Get an instant access to up-to-date metrics at low cost

le 25/09/2014 par Grégory Bataille

Bank's current systems and issues

Today, Retail and Private Banks' Core Banking System (CBS) and Portfolio Management System (PMS) are strong assets. They have matured over the years and are often a very solid basis for the rest of the satellite IT systems. They are used to efficiently manage the basic core banking data, like clients, portfolios, their security composition, the pending orders, the market transactions and so on. Portfolio-level and bank-level consolidated metrics however are often based on long running algorithms and are therefore executed either during end of day batches or on-demand, meaning users' have to work with more or less outdated data or data that is long to get.

The issue is that in recent years, banking has seen several shifts:

An ever faster market (more actors, algorithmic trading, easier access to information)
A growing pressure on returns. Clients want reliability, while banks need to lower their margins due to competition
A complexification of the products to try and manage risks while meeting clients growing sophistication
The increasing regulatory pressure impacting margins, efficiency and attractiveness

All of this has underlined an increasing need for up-to-date consolidated information (exposures, performance, variance, volatility, ...) at different levels (position, portfolio, desk, region, bank). While some of this complexity has already been addressed in Investment Banks (IB), Retail and Private Banking have lagged behind, mostly because the need was initially not identified as so important but more importantly because they lack the resources. Indeed the IB solutions are generally plagued by a very high TCO (Total Cost of Ownership) that is neither justified nor bearable for other kinds of banks.

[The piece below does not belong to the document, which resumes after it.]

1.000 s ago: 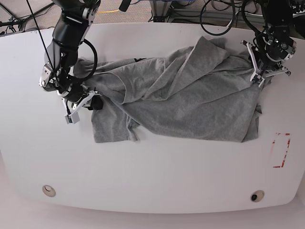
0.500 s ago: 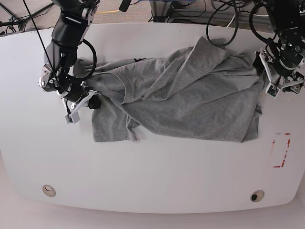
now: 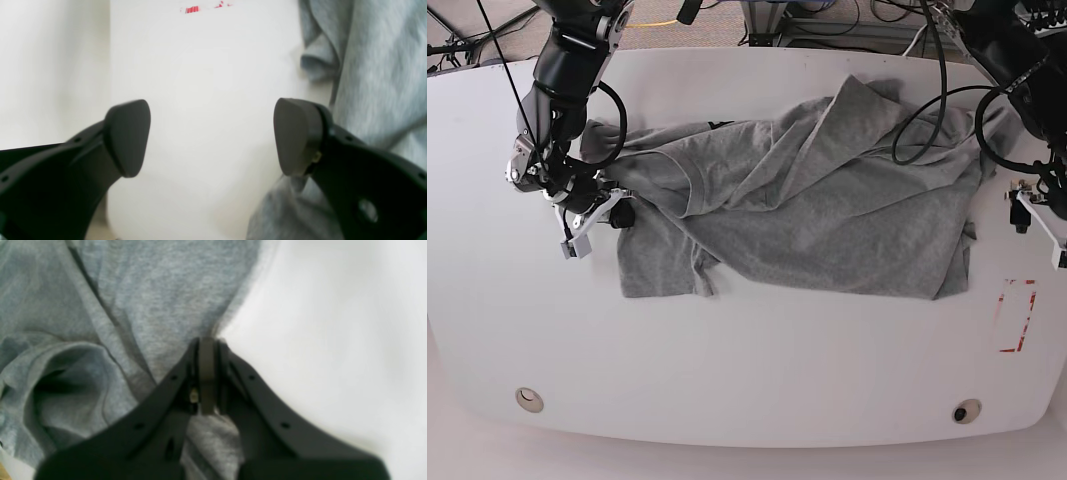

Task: Fold the T-shirt properly
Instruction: 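Release the left gripper and regrasp the shirt at its hem corner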

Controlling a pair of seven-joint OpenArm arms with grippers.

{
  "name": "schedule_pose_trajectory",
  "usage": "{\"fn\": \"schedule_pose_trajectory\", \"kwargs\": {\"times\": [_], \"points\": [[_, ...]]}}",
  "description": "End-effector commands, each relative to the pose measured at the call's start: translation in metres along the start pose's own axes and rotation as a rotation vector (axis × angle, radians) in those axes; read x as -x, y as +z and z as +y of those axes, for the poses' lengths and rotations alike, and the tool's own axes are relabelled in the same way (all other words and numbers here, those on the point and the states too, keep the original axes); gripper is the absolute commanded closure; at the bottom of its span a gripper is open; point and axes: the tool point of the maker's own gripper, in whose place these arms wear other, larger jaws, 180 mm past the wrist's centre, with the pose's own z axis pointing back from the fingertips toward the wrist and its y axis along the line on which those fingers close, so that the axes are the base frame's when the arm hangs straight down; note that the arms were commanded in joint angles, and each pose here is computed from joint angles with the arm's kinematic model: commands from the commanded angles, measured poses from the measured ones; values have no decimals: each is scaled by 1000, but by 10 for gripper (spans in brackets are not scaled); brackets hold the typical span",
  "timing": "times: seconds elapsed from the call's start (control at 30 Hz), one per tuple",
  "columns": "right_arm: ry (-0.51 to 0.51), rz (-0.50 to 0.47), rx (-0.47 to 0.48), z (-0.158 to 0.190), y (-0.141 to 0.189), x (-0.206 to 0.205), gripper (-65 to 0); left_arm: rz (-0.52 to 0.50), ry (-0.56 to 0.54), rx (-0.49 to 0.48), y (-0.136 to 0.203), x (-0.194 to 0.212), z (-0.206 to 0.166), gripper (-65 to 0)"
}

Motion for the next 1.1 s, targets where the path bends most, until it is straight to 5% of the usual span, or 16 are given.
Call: {"fn": "schedule_pose_trajectory", "kwargs": {"times": [0.0,0.5,1.07], "points": [[25,-30,10,-3,5,-15,0,-37,24,6,-5,-15,8,-542],[25,-29,14,-5,6,-15,0,-38,275,251,-81,-13,-31,-542],[28,-25,28,-11,10,-14,0,6,439,466,-120,2,-107,-542]]}}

An example - Portfolio variance

One of the core metric used by portfolio risk managers is the portfolio variance. To calculate a portfolio variance over a time period, one needs to compute the variance of each of the securities held on the time period, their correlation with one another (covariance) and to aggregate them based on the security relative weights in the portfolio. Because this metric needs to integrate a lot of heterogeneous values (numerous security prices, portfolio compositions, forex rates) it generally takes seconds, if not minutes, to compute on classical systems (in some big institutional portfolio scenarii, it even happens that the CBS or PMS cannot do the computation). This is because

A lot of data needs to be retrieved
The dataserver, generally a unique central database, is usually suffering from a lot of contention since it supports the whole operational work of all the banks' users
And the computation itself requires a lot of operations, which puts strain on the application server (again, oftentimes, there is only 1 or 2 of those for the entire user population)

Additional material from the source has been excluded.